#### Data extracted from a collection
Segment Open
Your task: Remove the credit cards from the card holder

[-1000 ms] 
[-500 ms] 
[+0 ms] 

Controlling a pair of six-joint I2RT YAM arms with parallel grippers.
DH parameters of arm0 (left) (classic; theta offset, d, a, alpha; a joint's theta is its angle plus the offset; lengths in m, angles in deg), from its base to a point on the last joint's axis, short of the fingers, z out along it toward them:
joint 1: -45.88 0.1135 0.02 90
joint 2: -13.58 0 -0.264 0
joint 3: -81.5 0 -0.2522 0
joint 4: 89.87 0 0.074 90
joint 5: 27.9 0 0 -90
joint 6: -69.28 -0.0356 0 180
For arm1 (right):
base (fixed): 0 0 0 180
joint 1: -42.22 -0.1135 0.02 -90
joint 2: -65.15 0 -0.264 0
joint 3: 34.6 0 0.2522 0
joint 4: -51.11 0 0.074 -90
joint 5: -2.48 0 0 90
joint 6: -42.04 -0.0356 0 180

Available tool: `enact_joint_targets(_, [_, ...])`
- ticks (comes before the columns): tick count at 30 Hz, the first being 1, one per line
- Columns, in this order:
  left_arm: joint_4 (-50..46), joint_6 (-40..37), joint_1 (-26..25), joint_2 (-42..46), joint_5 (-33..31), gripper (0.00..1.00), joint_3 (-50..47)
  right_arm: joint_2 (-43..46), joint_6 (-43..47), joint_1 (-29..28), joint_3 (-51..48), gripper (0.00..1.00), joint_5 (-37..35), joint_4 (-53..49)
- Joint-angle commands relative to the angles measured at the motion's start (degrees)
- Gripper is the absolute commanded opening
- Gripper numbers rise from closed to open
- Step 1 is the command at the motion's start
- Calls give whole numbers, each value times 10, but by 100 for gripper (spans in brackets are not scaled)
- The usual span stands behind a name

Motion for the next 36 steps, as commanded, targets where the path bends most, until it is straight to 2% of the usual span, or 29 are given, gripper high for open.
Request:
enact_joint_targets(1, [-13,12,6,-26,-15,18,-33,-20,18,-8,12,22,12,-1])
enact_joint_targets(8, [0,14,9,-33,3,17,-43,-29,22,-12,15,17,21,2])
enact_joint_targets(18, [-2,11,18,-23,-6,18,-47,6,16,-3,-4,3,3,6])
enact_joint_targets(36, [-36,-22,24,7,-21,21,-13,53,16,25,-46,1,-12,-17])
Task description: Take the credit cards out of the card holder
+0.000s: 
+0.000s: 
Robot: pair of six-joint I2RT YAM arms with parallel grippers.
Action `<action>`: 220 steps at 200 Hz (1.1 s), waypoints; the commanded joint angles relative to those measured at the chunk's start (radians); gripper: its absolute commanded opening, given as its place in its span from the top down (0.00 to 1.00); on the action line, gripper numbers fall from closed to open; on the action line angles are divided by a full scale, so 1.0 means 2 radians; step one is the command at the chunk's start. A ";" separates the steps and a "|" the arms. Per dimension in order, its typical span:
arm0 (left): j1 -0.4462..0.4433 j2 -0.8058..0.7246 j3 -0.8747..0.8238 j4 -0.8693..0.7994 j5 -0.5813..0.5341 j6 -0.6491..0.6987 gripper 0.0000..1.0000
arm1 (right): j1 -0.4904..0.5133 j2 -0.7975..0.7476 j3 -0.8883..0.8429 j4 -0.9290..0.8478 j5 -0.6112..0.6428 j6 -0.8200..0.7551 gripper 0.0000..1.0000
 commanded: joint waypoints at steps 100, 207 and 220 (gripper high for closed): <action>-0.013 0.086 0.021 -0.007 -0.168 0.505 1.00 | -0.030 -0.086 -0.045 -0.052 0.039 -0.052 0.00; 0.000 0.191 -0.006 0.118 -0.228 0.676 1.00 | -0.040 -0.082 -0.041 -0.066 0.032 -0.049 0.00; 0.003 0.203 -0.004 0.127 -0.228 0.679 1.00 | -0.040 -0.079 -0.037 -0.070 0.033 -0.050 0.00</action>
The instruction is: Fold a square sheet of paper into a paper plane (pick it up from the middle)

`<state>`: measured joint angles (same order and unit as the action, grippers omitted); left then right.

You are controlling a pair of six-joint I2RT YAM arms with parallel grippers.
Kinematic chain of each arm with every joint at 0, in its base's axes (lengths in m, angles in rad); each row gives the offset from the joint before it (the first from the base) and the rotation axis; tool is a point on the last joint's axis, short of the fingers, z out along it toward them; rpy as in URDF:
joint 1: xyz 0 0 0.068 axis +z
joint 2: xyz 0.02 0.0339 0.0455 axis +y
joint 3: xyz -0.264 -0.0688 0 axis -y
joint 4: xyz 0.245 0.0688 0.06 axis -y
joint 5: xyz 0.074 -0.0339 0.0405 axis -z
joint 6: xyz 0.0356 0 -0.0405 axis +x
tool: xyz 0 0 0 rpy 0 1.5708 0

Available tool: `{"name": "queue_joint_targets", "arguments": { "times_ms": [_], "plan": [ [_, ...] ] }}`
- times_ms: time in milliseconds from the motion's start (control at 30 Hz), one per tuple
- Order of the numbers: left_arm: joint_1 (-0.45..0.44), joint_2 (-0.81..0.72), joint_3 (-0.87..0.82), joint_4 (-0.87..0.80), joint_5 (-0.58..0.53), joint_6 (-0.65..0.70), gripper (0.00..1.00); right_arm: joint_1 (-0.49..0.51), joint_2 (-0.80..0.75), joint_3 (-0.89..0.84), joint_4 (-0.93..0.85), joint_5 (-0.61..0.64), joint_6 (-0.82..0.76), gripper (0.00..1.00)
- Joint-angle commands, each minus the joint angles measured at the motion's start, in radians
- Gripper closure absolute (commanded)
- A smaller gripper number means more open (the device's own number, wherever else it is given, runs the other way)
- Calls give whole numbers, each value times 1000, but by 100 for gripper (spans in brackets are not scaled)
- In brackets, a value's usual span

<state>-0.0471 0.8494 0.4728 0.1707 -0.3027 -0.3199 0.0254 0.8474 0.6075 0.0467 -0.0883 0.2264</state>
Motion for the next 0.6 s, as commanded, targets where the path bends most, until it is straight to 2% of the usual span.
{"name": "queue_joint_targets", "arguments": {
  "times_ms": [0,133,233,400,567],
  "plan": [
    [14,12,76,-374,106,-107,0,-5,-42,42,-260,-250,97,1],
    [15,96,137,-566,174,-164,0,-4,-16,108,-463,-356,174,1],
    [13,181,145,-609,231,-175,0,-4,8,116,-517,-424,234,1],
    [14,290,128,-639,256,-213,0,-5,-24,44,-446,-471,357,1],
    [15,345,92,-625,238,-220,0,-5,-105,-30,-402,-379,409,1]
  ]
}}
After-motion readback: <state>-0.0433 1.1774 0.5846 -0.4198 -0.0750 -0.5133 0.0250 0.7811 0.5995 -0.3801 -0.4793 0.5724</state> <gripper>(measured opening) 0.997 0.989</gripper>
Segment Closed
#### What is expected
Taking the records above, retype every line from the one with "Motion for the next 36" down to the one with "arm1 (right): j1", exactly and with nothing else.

#### Solution
Motion for the next 36 steps, as commanded, targets where the path bends most, until it is straight to 2% of the usual span, or 29 are given, gripper high for open.
Request:
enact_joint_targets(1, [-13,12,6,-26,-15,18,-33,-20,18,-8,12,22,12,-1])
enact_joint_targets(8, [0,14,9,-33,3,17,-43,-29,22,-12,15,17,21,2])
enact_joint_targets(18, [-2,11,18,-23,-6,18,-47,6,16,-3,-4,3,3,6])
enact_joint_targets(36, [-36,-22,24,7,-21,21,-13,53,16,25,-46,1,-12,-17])
Task description: Take the credit cards out of the card holder
+0.000s: 
+0.000s: 
Robot: pair of six-joint I2RT YAM arms with parallel grippers.
Action `<action>`: 220 steps at 200 Hz (1.1 s), waypoints; the commanded joint angles relative to those measured at the chunk's start (radians); gripper: its absolute commanded opening, given as its place in its span from the top down (0.00 to 1.00); on the action line, gripper numbers fall from closed to open; on the action line angles are divided by a full scale, so 1.0 means 2 radians; step one is the command at the chunk's start. A ";" separates the steps and a "|" the arms. Per dimension in order, its typical span:
arm0 (left): j1 -0.4462..0.4433 j2 -0.8058..0.7246 j3 -0.8747..0.8238 j4 -0.8693..0.7994 j5 -0.5813..0.5341 j6 -0.6491..0.6987 gripper 0.0000..1.0000
arm1 (right): j1 -0.4904..0.5133 j2 -0.7975..0.7476 j3 -0.8883..0.8429 j4 -0.9290..0.8478 j5 -0.6112..0.6428 j6 -0.8200..0.7551 gripper 0.0000..1.0000

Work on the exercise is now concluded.